Interestingly enough, it’s one of the three 60-or-older coaches at the 2016 Final Four:
Lon Kruger was hired by Oklahoma at age 58, and didn’t coach his first game in Norman until turning 59 in 2011. Kruger was much like Smith in terms of being a nomad who fixed programs wherever he went. Fascinatingly enough, when Kruger was hired at OU, he and Smith were tied on a relatively short list of coaches (fewer than 15) who had taken four schools to the NCAA tournament. That statistic affirmed the “repairman” reputations Kruger and Smith had acquired.
How ironic is it that today, Kruger and Smith are the only men to take five schools to the NCAA tournament? The Smith-Kruger parallel really works… and we still haven’t mentioned the kicker.

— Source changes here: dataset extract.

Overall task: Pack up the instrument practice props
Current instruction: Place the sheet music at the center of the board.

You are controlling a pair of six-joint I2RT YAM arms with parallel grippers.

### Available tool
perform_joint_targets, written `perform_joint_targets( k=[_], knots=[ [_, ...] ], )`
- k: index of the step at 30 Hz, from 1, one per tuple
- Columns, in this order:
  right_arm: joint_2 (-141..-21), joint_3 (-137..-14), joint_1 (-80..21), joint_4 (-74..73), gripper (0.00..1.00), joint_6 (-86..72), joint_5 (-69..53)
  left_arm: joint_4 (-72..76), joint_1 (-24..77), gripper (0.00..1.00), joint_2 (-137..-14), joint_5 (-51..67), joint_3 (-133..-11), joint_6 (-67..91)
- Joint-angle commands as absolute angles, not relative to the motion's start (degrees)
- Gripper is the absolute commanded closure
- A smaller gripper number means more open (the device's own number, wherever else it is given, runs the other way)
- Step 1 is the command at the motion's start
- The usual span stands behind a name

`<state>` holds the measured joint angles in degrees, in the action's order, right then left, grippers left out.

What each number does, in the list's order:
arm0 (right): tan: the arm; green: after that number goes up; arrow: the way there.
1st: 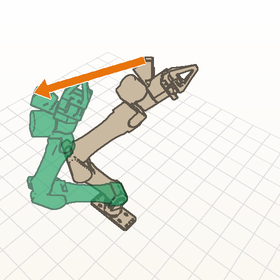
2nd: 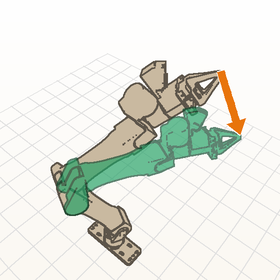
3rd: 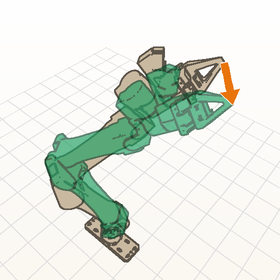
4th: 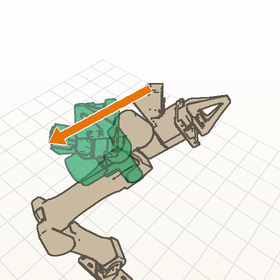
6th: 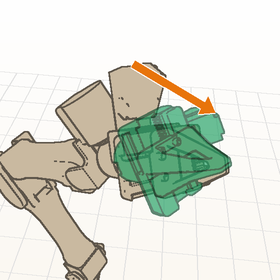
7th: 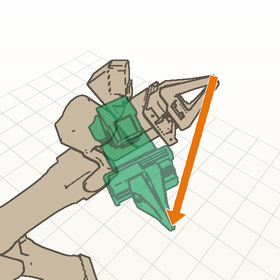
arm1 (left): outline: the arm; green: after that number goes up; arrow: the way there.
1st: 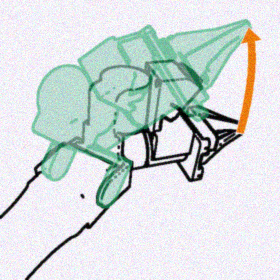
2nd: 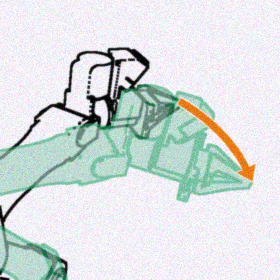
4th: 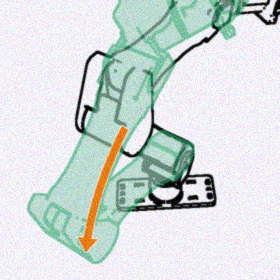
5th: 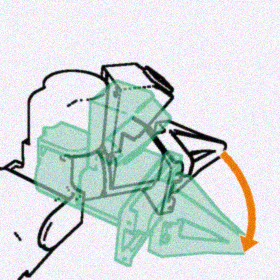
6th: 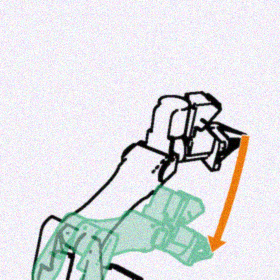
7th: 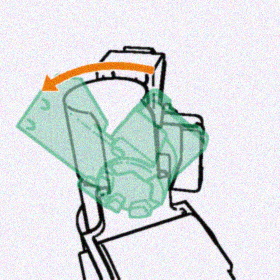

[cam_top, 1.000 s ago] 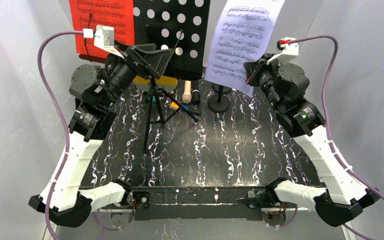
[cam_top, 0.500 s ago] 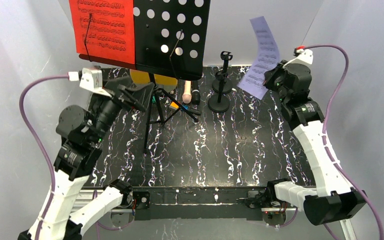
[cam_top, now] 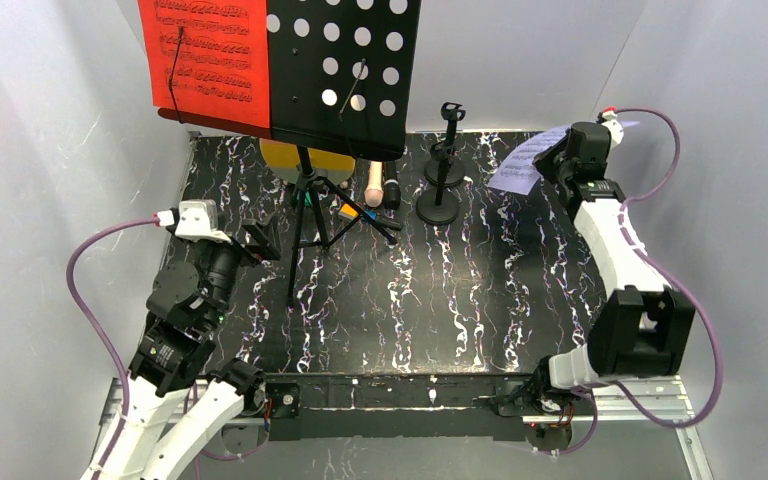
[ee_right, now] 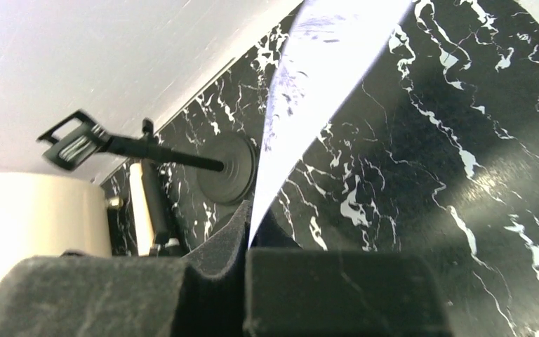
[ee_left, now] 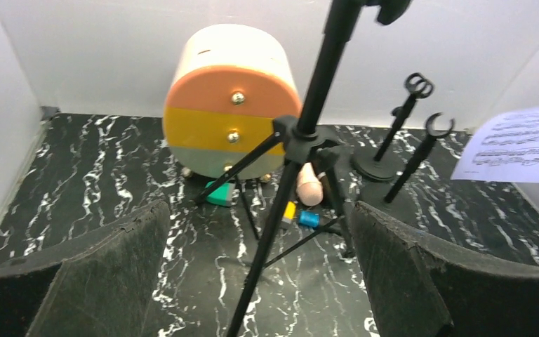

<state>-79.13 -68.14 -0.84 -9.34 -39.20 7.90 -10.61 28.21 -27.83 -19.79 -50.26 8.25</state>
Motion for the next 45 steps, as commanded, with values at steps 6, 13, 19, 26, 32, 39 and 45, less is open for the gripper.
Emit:
perform_joint_targets(
  k=[6, 13, 19, 26, 32, 39, 45],
  knots=[
    [-92.9, -77.6, 1.1, 3.7, 0.99, -48.6, 11.5, -9.3, 25.1, 0.01, -24.9, -27.7, -46.4, 6.4],
    [-96.6, -77.7, 1.1, 10.2, 0.99, -51.2, 16.2, -9.1, 19.3, 0.02, -24.2, -25.4, -44.6, 7.7],
    [-95.9, -68.5, 1.1, 15.7, 0.99, -54.3, 15.7, -9.2, 17.7, 0.02, -23.7, -24.7, -43.9, 8.3],
    [-96.0, -54.0, 1.1, 22.5, 0.99, -61.8, 15.2, -8.9, 17.3, 0.02, -23.4, -24.6, -43.1, 8.5],
    [-96.8, -47.5, 1.0, 26.5, 0.99, -69.3, 16.9, -8.9, 17.0, 0.02, -23.7, -24.8, -42.9, 8.5],
    [-99.7, -45.1, 0.9, 27.5, 0.99, -78.8, 21.9, -8.9, 16.6, 0.02, -24.0, -24.9, -42.4, 8.9],
    [-105.8, -47.3, 0.4, 27.9, 0.99, -86.2, 21.5, -8.8, 16.3, 0.02, -24.5, -24.5, -41.9, 9.4]
  ],
)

When Kruger was hired, it seemed Oklahoma had hired a generally competent coach, but for a program which had come within one game of the Final Four in 2009 thanks to Blake Griffin, the hire — while certainly a stabilizing move and an upgrade over the previous coach — wasn’t particularly sexy.
That’s one connection between Kruger at OU and Tubby at Memphis.

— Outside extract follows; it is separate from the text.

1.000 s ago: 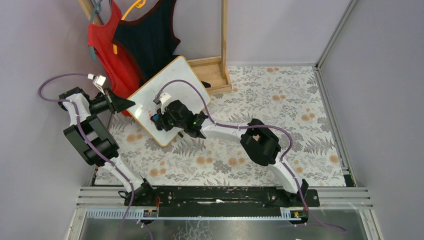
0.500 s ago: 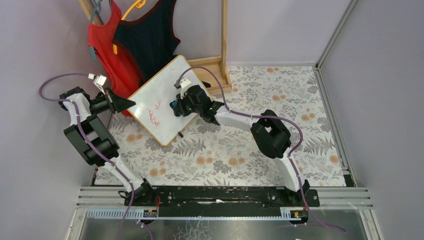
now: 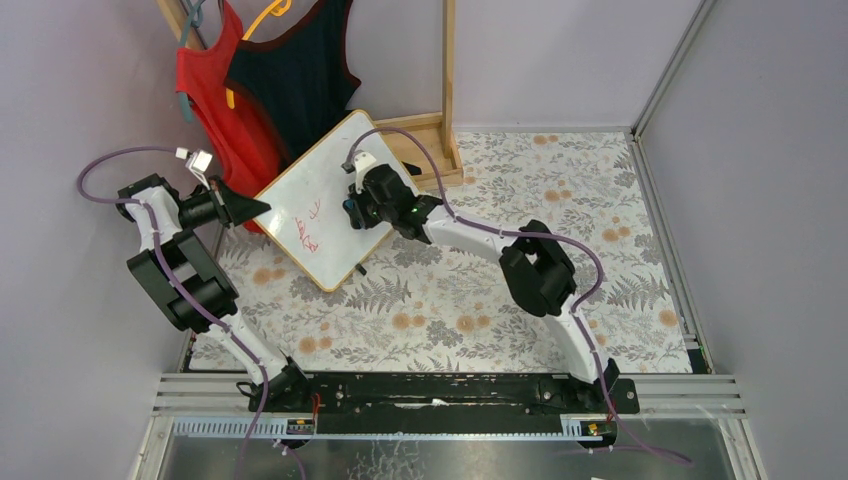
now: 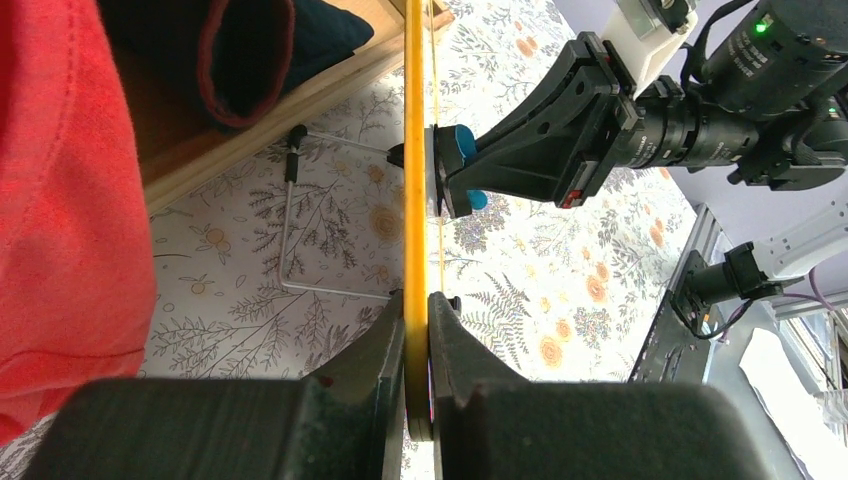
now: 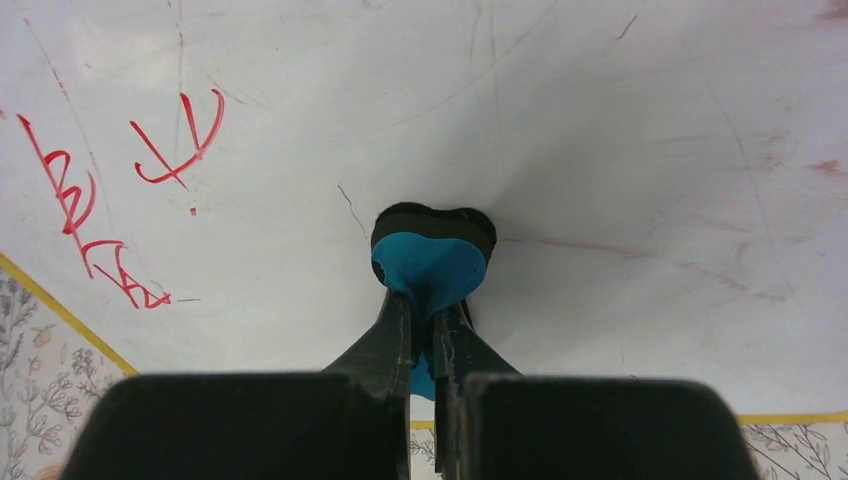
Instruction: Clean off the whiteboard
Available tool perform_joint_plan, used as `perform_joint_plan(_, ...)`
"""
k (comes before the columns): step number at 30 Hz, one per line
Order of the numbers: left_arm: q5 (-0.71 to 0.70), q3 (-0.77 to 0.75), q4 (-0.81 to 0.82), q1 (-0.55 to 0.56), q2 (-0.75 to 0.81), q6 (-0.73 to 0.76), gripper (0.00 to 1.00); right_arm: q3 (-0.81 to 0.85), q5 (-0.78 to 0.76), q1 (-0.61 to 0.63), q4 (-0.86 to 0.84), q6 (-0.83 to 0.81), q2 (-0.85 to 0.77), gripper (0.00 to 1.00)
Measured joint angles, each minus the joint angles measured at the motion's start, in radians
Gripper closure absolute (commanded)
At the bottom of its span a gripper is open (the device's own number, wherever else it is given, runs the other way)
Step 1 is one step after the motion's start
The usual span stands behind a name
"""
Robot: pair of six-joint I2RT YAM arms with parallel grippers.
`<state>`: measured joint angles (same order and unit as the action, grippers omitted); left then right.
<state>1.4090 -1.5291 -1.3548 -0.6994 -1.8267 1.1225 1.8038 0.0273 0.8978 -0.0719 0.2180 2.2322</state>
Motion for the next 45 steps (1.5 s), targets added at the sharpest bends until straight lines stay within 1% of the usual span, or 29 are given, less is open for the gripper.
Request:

The bigger one is this: When Kruger came to Oklahoma, he hadn’t made the Final Four in 17 years. Tubby, upon being hired at Memphis, hasn’t made the Final Four in 18 years. There was plenty of doubt about Kruger’s ability to take OU all the way to the Big Show, just as there is about Tubby in the here and now.
Yet, Kruger did make the Final Four, reaching his sport’s biggest stage for a second time, 22 years after his first visit in 1994 with Florida.
Tubby, like Kruger, made his first Final Four in the 1990s with an SEC school — not Georgia (which he coached to the Sweet 16 in 1996), but Kentucky in 1998. Should Tubby make the Final Four at Memphis, he would put himself on the short list of coaches who ended massive Final Four droughts.
The longest Final Four drought for a coach — the gap between a first and second visit — belongs to Ray Meyer of DePaul, who made the event in 1943 and 1979, a span of 36 years.
Kruger moved into second on this list a few weeks ago with a 22-year gap (1994-2016).
In third place is Lou Henson. He coached New Mexico State to the 1970 Final Four. His next visit came 19 years later with Illinois in 1989.
It would be hard to think that Tubby has a chance of making the Final Four in year one. If that assumption is validated, Tubby would enter the 2017-2018 season in position to pass Henson for third on this broken-drought list.
The Tubby Smith-Lon Kruger comparisons are too many — almost eerie — to ignore.